Items listed in a dataset:

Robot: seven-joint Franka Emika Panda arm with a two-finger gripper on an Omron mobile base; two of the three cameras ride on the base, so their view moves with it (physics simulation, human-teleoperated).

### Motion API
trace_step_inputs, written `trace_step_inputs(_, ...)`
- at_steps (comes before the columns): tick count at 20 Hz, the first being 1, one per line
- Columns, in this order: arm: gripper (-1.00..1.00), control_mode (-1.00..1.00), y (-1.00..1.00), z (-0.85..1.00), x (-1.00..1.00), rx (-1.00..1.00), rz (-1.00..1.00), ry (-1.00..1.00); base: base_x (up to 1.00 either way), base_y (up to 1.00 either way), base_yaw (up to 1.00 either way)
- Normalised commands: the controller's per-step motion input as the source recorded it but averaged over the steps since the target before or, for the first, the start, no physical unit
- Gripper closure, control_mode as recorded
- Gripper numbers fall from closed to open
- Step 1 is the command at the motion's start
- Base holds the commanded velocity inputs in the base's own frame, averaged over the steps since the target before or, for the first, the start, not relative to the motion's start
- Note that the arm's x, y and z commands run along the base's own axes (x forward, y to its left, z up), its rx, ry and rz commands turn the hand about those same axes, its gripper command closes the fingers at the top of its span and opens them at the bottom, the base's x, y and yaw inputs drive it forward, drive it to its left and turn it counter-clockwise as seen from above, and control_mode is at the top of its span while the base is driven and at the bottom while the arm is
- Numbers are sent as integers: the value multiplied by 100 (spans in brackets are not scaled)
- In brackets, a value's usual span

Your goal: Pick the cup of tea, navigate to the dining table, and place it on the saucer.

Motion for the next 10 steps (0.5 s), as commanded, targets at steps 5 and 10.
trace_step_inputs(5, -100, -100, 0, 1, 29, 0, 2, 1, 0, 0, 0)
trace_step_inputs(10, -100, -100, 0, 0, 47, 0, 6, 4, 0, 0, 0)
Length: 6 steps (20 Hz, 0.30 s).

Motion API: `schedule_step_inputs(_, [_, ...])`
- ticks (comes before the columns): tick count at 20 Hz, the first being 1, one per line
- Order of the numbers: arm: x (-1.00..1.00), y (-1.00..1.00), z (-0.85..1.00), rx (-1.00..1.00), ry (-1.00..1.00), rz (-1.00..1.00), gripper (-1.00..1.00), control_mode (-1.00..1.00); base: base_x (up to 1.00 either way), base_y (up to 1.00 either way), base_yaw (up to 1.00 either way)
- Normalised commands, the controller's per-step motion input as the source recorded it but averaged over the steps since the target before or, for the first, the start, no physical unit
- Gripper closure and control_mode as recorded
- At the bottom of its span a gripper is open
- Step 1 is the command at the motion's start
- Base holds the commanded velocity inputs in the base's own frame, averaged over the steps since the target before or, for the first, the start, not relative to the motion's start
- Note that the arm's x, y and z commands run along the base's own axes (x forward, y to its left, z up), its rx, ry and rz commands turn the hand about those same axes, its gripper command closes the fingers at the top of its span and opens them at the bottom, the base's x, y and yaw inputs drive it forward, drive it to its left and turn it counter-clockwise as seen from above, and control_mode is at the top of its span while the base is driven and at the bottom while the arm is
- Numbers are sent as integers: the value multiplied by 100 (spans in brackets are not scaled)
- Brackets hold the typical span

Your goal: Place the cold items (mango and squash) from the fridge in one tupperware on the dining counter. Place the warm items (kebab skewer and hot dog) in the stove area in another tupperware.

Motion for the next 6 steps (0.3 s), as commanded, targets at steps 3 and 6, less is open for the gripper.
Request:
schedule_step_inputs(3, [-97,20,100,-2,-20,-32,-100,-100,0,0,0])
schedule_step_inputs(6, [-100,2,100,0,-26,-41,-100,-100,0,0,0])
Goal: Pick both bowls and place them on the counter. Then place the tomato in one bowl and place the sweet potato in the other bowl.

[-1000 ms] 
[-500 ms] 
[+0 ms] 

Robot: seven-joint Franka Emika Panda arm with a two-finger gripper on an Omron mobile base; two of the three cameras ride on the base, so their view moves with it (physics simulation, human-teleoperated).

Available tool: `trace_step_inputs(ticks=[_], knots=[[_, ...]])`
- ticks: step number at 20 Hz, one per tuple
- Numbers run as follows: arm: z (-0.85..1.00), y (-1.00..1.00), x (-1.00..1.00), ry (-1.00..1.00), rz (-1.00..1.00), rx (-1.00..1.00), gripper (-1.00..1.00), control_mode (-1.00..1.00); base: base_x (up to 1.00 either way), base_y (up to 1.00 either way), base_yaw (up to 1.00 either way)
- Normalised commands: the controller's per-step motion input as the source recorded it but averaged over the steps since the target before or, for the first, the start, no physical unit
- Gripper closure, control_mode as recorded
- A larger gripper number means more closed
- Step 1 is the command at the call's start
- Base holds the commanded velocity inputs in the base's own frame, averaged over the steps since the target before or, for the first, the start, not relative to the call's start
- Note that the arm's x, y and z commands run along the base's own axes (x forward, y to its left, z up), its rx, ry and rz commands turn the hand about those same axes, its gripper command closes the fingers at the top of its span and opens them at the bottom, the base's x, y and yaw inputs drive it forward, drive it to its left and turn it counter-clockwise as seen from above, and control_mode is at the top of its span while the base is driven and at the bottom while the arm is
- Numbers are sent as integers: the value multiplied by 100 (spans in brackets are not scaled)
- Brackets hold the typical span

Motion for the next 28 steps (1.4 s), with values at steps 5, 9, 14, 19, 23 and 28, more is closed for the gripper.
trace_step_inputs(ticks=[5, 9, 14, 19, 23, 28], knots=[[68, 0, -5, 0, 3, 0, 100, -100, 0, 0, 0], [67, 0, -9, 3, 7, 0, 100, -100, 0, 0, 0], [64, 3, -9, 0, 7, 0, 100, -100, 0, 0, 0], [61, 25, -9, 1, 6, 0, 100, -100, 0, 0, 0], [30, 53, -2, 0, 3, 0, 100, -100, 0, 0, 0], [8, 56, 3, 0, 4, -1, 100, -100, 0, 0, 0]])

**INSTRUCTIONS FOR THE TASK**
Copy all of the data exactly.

**YOUR SOLUTION**
Robot: seven-joint Franka Emika Panda arm with a two-finger gripper on an Omron mobile base; two of the three cameras ride on the base, so their view moves with it (physics simulation, human-teleoperated).

### Motion API
trace_step_inputs, written `trace_step_inputs(_, ...)`
- at_steps (comes before the columns): tick count at 20 Hz, the first being 1, one per line
- Columns, in this order: arm: gripper (-1.00..1.00), control_mode (-1.00..1.00), y (-1.00..1.00), z (-0.85..1.00), x (-1.00..1.00), rx (-1.00..1.00), rz (-1.00..1.00), ry (-1.00..1.00); base: base_x (up to 1.00 either way), base_y (up to 1.00 either way), base_yaw (up to 1.00 either way)
- Normalised commands: the controller's per-step motion input as the source recorded it but averaged over the steps since the target before or, for the first, the start, no physical unit
- Gripper closure, control_mode as recorded
- Gripper numbers fall from closed to open
- Step 1 is the command at the motion's start
- Base holds the commanded velocity inputs in the base's own frame, averaged over the steps since the target before or, for the first, the start, not relative to the motion's start
- Note that the arm's x, y and z commands run along the base's own axes (x forward, y to its left, z up), its rx, ry and rz commands turn the hand about those same axes, its gripper command closes the fingers at the top of its span and opens them at the bottom, the base's x, y and yaw inputs drive it forward, drive it to its left and turn it counter-clockwise as seen from above, and control_mode is at the top of its span while the base is driven and at the bottom while the arm is
- Numbers are sent as integers: the value multiplied by 100 (spans in brackets are not scaled)
- In brackets, a value's usual span

Your goal: Pick the cup of tea, navigate to the dining table, and place it on the saucer.

Motion for the next 10 steps (0.5 s), as commanded, targets at steps 5 and 10.
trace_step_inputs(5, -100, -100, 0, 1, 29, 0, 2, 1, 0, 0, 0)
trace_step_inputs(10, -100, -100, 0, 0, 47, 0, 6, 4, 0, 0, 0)
Length: 6 steps (20 Hz, 0.30 s).

Motion API: `schedule_step_inputs(_, [_, ...])`
- ticks (comes before the columns): tick count at 20 Hz, the first being 1, one per line
- Order of the numbers: arm: x (-1.00..1.00), y (-1.00..1.00), z (-0.85..1.00), rx (-1.00..1.00), ry (-1.00..1.00), rz (-1.00..1.00), gripper (-1.00..1.00), control_mode (-1.00..1.00); base: base_x (up to 1.00 either way), base_y (up to 1.00 either way), base_yaw (up to 1.00 either way)
- Normalised commands, the controller's per-step motion input as the source recorded it but averaged over the steps since the target before or, for the first, the start, no physical unit
- Gripper closure and control_mode as recorded
- At the bottom of its span a gripper is open
- Step 1 is the command at the motion's start
- Base holds the commanded velocity inputs in the base's own frame, averaged over the steps since the target before or, for the first, the start, not relative to the motion's start
- Note that the arm's x, y and z commands run along the base's own axes (x forward, y to its left, z up), its rx, ry and rz commands turn the hand about those same axes, its gripper command closes the fingers at the top of its span and opens them at the bottom, the base's x, y and yaw inputs drive it forward, drive it to its left and turn it counter-clockwise as seen from above, and control_mode is at the top of its span while the base is driven and at the bottom while the arm is
- Numbers are sent as integers: the value multiplied by 100 (spans in brackets are not scaled)
- Brackets hold the typical span

Your goal: Place the cold items (mango and squash) from the fridge in one tupperware on the dining counter. Place the warm items (kebab skewer and hot dog) in the stove area in another tupperware.

Motion for the next 6 steps (0.3 s), as commanded, targets at steps 3 and 6, less is open for the gripper.
Request:
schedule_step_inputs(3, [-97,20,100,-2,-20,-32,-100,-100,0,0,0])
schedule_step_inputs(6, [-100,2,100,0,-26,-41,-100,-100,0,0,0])
Goal: Pick both bowls and place them on the counter. Then place the tomato in one bowl and place the sweet potato in the other bowl.

[-1000 ms] 
[-500 ms] 
[+0 ms] 

Robot: seven-joint Franka Emika Panda arm with a two-finger gripper on an Omron mobile base; two of the three cameras ride on the base, so their view moves with it (physics simulation, human-teleoperated).

Available tool: `trace_step_inputs(ticks=[_], knots=[[_, ...]])`
- ticks: step number at 20 Hz, one per tuple
- Numbers run as follows: arm: z (-0.85..1.00), y (-1.00..1.00), x (-1.00..1.00), ry (-1.00..1.00), rz (-1.00..1.00), rx (-1.00..1.00), gripper (-1.00..1.00), control_mode (-1.00..1.00); base: base_x (up to 1.00 either way), base_y (up to 1.00 either way), base_yaw (up to 1.00 either way)
- Normalised commands: the controller's per-step motion input as the source recorded it but averaged over the steps since the target before or, for the first, the start, no physical unit
- Gripper closure, control_mode as recorded
- A larger gripper number means more closed
- Step 1 is the command at the call's start
- Base holds the commanded velocity inputs in the base's own frame, averaged over the steps since the target before or, for the first, the start, not relative to the call's start
- Note that the arm's x, y and z commands run along the base's own axes (x forward, y to its left, z up), its rx, ry and rz commands turn the hand about those same axes, its gripper command closes the fingers at the top of its span and opens them at the bottom, the base's x, y and yaw inputs drive it forward, drive it to its left and turn it counter-clockwise as seen from above, and control_mode is at the top of its span while the base is driven and at the bottom while the arm is
- Numbers are sent as integers: the value multiplied by 100 (spans in brackets are not scaled)
- Brackets hold the typical span

Motion for the next 28 steps (1.4 s), with values at steps 5, 9, 14, 19, 23 and 28, more is closed for the gripper.
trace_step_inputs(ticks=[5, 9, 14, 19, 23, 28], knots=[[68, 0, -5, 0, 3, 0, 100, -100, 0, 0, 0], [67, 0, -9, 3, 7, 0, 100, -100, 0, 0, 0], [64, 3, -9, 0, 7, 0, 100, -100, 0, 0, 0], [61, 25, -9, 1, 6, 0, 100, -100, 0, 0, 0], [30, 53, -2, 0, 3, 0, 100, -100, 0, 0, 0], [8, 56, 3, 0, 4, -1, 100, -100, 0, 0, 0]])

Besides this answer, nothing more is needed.